**INSTRUCTIONS TO FOLLOW**
Restate the listing exactly and in full.

**COLLECTED MATERIAL**
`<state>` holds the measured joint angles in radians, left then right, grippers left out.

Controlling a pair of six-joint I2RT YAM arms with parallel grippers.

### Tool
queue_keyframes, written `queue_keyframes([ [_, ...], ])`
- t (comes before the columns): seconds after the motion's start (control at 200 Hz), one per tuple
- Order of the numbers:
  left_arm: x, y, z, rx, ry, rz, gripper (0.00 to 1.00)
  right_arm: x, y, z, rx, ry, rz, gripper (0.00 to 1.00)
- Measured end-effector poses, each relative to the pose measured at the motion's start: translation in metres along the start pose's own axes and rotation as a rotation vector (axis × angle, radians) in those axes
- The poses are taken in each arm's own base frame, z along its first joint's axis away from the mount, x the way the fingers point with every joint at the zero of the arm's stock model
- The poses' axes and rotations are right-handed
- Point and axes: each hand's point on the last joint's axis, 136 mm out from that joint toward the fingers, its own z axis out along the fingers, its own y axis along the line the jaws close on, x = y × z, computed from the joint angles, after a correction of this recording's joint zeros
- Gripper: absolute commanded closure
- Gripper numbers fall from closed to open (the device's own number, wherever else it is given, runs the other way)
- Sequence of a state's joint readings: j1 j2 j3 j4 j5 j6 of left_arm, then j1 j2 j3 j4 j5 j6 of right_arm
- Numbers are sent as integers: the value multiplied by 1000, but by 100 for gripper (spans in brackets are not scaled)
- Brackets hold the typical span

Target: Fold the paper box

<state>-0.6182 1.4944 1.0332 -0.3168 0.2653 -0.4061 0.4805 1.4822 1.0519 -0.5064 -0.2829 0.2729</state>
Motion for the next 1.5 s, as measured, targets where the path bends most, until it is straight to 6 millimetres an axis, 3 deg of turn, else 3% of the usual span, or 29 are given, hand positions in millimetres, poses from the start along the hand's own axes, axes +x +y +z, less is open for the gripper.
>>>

**RESPONSE BOX**
`<state>` holds the measured joint angles in radians, left then right, grippers left out.

Controlling a pair of six-joint I2RT YAM arms with parallel grippers.

### Tool
queue_keyframes, written `queue_keyframes([ [_, ...], ])`
- t (comes before the columns): seconds after the motion's start (control at 200 Hz), one per tuple
- Order of the numbers:
  left_arm: x, y, z, rx, ry, rz, gripper (0.00 to 1.00)
  right_arm: x, y, z, rx, ry, rz, gripper (0.00 to 1.00)
- Measured end-effector poses, each relative to the pose measured at the motion's start: translation in metres along the start pose's own axes and rotation as a rotation vector (axis × angle, radians) in those axes
- The poses are taken in each arm's own base frame, z along its first joint's axis away from the mount, x the way the fingers point with every joint at the zero of the arm's stock model
- The poses' axes and rotations are right-handed
- Point and axes: each hand's point on the last joint's axis, 136 mm out from that joint toward the fingers, its own z axis out along the fingers, its own y axis along the line the jaws close on, x = y × z, computed from the joint angles, after a correction of this recording's joint zeros
- Gripper: absolute commanded closure
- Gripper numbers fall from closed to open (the device's own number, wherever else it is given, runs the other way)
- Sequence of a state's joint readings: j1 j2 j3 j4 j5 j6 of left_arm, then j1 j2 j3 j4 j5 j6 of right_arm
- Numbers are sent as integers: the value multiplied by 1000, but by 100 for gripper (spans in brackets are not scaled)
- Brackets hold the typical span

Target: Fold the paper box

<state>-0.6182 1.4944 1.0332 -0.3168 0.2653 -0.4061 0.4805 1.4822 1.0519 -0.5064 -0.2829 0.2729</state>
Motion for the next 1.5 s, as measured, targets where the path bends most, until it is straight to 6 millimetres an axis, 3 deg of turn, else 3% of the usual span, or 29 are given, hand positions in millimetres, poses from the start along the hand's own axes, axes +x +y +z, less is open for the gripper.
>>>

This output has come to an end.